= RECORDS TO USE =
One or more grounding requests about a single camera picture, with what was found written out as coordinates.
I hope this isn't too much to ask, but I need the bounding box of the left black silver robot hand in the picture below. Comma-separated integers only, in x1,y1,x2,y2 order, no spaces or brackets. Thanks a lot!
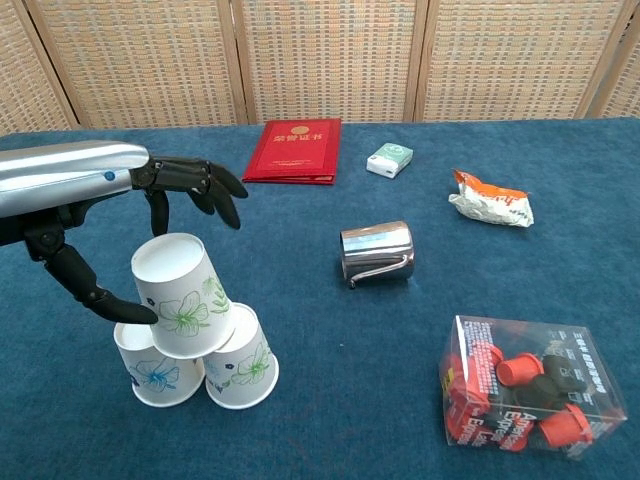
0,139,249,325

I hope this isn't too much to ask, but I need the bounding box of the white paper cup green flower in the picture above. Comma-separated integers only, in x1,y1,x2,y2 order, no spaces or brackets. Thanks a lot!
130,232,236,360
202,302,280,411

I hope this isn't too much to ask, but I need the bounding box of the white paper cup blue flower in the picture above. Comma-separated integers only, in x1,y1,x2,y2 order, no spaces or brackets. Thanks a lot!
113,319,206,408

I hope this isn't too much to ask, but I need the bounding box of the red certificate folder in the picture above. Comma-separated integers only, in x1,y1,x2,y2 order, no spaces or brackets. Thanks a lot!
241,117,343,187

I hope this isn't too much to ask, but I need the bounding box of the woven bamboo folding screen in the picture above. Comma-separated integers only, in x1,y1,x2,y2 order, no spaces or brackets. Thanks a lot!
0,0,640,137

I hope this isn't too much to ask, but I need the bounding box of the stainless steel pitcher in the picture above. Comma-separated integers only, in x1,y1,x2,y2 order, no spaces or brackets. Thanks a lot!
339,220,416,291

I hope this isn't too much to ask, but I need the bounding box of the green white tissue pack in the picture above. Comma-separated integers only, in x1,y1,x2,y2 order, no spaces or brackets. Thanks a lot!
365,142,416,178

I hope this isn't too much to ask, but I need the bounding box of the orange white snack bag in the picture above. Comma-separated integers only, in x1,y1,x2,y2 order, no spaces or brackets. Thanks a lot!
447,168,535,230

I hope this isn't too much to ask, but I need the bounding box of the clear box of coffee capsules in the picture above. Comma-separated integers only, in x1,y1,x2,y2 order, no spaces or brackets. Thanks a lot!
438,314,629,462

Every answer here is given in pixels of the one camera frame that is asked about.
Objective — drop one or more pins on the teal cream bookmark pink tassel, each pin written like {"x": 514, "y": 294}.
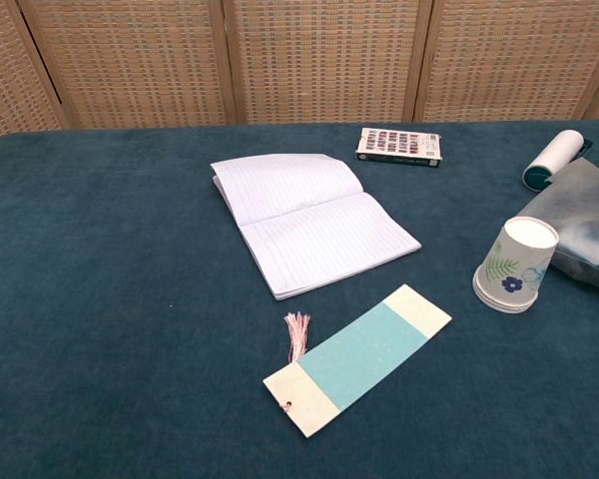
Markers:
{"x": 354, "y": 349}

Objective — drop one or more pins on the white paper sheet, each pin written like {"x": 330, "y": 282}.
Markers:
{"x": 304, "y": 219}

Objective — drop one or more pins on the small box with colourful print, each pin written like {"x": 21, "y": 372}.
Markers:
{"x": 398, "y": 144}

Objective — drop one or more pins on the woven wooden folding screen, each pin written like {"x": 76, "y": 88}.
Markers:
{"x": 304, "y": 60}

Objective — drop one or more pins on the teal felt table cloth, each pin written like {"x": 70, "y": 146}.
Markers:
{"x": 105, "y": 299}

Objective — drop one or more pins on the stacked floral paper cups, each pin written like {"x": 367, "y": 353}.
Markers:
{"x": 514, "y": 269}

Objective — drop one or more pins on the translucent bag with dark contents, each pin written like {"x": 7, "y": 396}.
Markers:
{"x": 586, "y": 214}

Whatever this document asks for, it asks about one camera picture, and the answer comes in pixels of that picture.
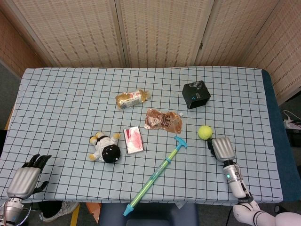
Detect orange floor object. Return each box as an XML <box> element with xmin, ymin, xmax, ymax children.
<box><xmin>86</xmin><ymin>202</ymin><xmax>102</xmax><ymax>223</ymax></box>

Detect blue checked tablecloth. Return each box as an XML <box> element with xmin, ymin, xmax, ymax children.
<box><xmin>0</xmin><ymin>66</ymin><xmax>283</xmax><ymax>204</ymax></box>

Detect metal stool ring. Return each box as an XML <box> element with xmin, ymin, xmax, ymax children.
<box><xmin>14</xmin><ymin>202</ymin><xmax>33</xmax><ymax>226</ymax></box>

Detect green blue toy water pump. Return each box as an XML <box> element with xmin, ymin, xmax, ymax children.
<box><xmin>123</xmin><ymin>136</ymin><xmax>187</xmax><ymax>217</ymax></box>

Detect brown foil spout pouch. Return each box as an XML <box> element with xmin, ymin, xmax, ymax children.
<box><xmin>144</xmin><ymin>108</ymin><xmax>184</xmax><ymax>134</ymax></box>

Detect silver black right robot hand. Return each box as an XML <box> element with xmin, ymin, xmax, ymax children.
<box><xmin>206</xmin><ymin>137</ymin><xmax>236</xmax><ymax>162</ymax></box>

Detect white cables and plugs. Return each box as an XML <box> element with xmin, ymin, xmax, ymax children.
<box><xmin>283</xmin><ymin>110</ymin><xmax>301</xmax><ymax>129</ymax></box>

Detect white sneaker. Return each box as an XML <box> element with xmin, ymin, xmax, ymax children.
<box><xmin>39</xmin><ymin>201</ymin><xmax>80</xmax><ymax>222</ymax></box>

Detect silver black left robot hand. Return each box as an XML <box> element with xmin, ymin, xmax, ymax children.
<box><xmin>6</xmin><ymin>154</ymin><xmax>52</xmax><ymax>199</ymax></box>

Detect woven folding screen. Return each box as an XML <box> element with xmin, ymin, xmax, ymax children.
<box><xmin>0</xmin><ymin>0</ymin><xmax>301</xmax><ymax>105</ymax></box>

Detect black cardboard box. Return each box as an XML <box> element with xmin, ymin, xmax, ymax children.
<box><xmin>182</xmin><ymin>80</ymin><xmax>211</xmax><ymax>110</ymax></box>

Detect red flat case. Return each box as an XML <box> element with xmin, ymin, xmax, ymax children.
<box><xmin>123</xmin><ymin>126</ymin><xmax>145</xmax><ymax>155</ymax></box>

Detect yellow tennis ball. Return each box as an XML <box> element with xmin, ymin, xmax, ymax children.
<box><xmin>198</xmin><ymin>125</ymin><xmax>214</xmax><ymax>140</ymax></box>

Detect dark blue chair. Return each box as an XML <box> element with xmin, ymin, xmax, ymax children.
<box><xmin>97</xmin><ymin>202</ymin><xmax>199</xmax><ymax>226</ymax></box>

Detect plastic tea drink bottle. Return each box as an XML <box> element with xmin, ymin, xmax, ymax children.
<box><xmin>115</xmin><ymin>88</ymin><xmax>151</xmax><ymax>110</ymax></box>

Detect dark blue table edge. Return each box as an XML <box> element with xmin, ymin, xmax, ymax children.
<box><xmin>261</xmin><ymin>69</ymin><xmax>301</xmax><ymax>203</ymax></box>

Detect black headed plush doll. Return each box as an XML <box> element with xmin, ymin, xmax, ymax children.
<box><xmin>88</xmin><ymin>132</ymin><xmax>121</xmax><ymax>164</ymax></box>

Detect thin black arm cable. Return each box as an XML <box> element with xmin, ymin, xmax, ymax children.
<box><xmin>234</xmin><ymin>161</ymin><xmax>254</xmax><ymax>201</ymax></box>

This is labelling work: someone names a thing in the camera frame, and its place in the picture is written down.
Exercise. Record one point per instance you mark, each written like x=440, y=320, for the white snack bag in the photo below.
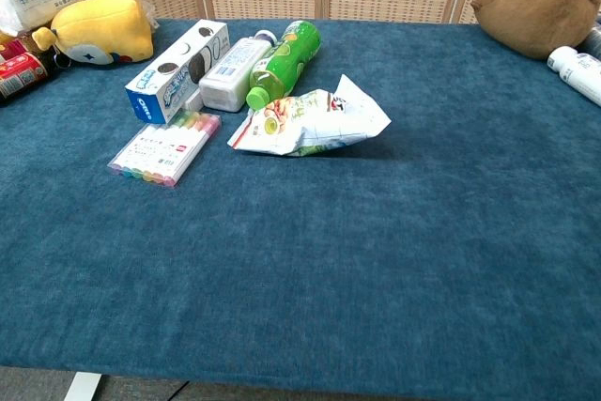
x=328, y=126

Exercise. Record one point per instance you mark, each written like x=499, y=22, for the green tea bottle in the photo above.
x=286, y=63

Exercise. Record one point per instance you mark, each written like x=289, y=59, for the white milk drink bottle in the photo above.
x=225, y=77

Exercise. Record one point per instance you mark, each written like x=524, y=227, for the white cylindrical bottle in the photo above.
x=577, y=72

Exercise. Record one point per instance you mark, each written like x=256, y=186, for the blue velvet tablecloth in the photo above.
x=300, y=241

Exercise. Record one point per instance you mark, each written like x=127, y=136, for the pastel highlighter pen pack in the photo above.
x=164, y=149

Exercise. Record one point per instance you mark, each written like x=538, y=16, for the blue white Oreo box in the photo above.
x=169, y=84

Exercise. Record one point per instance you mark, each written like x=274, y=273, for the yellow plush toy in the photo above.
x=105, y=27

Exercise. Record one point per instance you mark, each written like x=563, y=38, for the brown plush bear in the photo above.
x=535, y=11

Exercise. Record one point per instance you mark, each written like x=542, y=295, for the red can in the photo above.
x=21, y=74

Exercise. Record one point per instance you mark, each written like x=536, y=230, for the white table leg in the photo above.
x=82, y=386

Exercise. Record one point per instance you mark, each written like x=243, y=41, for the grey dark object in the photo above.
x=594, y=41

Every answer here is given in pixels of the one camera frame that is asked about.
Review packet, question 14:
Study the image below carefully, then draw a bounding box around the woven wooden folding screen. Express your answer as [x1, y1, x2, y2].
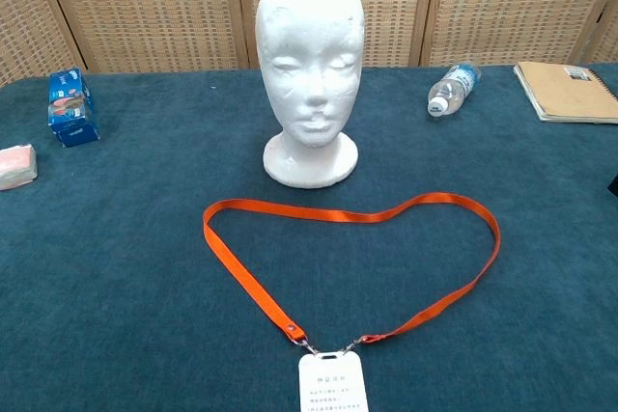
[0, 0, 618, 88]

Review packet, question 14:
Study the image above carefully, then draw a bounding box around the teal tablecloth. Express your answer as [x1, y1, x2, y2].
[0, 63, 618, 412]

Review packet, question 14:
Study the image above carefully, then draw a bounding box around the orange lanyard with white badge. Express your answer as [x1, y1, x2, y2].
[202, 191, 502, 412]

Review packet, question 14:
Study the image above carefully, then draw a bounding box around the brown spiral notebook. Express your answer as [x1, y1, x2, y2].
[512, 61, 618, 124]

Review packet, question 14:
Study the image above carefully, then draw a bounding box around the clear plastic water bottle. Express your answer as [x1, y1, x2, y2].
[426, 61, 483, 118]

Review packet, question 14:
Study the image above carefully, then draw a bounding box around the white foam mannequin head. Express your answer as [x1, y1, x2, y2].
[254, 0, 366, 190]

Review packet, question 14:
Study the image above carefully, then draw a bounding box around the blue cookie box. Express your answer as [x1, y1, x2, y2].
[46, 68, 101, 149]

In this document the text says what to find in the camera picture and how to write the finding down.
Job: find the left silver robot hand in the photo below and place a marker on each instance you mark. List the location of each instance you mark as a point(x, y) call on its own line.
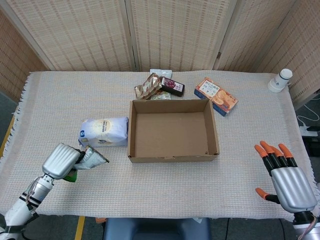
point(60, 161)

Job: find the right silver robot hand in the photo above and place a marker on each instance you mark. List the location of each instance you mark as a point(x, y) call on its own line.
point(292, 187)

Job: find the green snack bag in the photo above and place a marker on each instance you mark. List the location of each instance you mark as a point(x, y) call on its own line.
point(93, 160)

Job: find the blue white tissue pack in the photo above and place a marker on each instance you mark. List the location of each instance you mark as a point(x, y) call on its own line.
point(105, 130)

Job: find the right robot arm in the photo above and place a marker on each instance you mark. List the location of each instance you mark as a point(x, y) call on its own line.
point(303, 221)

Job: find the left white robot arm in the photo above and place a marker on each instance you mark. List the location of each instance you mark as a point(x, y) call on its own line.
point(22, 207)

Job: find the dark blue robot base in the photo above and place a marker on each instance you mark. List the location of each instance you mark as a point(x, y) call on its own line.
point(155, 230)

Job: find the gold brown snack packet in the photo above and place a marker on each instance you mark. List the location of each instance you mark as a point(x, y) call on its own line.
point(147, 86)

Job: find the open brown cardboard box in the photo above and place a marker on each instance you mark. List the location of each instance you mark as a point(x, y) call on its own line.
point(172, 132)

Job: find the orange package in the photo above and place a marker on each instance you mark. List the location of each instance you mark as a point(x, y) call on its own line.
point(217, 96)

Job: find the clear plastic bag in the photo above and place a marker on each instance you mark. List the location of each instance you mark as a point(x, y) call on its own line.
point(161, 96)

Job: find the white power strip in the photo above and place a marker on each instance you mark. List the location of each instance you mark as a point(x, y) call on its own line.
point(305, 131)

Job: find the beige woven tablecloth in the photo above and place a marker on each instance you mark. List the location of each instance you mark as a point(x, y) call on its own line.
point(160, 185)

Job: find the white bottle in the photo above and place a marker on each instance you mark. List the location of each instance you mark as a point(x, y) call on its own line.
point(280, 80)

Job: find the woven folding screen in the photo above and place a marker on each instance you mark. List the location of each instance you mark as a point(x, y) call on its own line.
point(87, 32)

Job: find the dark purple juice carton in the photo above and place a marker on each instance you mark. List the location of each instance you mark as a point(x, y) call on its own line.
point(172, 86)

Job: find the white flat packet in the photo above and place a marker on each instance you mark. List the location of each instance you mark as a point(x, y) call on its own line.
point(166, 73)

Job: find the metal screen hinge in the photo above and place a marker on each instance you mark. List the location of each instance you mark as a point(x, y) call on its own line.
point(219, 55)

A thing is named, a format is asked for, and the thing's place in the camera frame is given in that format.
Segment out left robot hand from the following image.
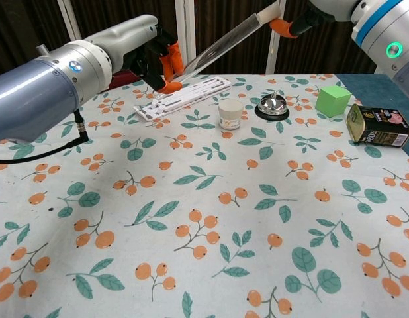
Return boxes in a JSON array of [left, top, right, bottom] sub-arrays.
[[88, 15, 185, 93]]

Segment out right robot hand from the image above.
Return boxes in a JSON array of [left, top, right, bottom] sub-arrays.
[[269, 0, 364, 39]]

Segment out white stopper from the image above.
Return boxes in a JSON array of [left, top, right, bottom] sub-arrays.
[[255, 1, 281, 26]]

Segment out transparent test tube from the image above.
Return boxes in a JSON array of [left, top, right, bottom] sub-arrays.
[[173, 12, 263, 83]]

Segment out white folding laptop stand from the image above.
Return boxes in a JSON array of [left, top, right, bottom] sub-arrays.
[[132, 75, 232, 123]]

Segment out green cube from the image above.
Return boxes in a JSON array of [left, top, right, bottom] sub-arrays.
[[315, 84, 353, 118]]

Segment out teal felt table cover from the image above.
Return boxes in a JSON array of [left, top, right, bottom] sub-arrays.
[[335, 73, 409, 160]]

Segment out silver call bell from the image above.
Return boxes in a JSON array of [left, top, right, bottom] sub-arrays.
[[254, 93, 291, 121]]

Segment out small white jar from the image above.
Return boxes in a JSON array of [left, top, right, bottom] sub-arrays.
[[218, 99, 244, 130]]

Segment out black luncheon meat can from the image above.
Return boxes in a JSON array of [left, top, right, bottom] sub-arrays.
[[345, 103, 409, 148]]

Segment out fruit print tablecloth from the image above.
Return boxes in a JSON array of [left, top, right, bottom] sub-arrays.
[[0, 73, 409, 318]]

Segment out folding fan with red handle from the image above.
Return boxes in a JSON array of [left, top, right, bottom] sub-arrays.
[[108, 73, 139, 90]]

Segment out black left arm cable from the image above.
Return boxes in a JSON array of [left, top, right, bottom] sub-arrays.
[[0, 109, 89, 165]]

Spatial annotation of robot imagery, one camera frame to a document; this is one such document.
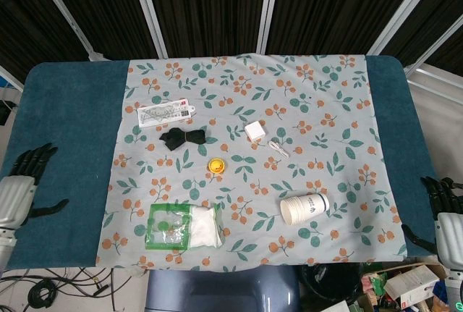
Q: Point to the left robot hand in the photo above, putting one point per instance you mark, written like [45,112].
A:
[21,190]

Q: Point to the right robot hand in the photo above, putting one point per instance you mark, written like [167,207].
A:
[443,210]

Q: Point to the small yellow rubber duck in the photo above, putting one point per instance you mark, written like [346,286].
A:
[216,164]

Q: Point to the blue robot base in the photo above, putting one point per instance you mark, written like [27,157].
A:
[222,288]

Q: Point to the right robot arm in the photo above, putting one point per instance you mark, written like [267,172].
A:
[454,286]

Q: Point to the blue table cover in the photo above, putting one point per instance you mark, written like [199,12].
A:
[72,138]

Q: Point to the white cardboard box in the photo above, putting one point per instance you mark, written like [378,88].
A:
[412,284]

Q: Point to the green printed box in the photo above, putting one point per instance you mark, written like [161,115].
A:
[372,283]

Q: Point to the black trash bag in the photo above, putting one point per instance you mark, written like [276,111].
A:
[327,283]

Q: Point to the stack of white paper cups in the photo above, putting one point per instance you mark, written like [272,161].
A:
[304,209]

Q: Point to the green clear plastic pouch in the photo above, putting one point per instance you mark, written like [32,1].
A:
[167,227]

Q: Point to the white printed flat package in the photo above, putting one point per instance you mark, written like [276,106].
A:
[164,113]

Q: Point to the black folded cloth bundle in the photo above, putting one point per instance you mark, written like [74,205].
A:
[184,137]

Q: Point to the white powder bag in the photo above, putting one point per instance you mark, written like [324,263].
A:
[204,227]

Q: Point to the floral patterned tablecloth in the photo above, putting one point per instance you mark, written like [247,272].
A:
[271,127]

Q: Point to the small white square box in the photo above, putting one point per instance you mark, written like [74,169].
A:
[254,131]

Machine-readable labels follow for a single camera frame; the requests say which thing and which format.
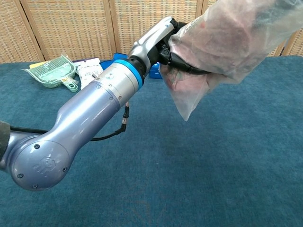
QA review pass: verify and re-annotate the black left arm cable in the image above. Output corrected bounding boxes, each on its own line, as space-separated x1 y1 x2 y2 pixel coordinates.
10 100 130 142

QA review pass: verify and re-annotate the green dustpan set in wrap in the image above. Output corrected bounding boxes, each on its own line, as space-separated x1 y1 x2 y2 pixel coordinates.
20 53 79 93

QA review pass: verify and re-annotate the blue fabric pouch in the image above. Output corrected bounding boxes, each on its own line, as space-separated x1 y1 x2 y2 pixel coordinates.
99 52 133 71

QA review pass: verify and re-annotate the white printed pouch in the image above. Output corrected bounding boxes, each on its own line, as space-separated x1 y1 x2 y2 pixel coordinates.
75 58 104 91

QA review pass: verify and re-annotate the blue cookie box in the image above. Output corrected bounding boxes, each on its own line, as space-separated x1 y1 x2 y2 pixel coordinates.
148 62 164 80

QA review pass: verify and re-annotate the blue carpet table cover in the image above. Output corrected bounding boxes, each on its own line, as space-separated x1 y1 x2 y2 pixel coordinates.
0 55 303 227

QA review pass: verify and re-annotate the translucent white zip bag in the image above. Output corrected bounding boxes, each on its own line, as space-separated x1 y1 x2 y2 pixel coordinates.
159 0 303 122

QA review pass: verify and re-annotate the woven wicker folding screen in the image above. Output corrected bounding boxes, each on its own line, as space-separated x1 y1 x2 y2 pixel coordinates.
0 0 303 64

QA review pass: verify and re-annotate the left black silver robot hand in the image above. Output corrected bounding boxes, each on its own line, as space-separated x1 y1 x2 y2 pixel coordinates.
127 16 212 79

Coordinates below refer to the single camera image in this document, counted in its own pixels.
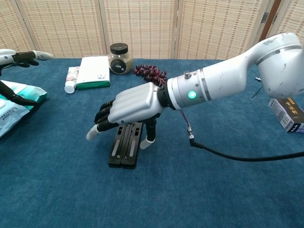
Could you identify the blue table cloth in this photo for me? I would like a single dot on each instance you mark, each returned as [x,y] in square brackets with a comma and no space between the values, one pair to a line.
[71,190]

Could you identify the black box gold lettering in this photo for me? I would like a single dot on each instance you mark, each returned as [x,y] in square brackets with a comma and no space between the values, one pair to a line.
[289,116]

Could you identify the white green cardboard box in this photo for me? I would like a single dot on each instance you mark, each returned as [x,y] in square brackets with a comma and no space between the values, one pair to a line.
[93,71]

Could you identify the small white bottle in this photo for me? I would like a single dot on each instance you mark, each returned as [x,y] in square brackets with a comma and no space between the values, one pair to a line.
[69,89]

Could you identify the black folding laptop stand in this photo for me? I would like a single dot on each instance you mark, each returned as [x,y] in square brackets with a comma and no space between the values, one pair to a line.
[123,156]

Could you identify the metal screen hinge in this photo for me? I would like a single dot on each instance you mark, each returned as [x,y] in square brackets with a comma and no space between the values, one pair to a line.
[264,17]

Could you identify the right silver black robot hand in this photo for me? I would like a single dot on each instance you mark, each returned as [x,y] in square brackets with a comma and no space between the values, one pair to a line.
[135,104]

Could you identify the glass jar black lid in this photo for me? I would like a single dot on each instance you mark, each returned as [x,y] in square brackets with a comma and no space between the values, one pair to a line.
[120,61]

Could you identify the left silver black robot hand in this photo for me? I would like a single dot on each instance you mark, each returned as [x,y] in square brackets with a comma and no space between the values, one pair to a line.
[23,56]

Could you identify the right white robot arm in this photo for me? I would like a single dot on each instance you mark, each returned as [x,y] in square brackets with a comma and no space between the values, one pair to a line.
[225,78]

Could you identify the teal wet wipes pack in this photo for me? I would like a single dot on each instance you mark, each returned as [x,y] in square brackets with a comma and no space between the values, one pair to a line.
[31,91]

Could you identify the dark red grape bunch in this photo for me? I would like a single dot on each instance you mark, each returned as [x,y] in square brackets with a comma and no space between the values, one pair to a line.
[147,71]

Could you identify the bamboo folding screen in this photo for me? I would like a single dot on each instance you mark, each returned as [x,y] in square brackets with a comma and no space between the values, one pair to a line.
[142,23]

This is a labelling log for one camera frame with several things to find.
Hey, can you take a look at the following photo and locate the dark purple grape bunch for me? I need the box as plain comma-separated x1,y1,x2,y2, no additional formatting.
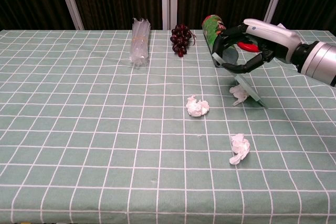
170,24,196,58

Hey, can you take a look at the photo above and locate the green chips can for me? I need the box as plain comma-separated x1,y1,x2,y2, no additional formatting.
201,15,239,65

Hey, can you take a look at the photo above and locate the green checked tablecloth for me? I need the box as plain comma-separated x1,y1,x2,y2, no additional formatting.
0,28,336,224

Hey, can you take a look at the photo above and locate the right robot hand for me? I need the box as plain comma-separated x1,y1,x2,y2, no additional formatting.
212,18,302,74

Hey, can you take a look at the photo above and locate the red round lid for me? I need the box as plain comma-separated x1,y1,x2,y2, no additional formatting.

= ASSIGNMENT =
If a line in the data above holds the string "requests", report that line.

= EXERCISE OUTPUT =
One or more grounding requests about a single camera picture, with what was found written out as coordinates.
Machine-readable labels follow for a single camera frame; the requests say which thing and which format.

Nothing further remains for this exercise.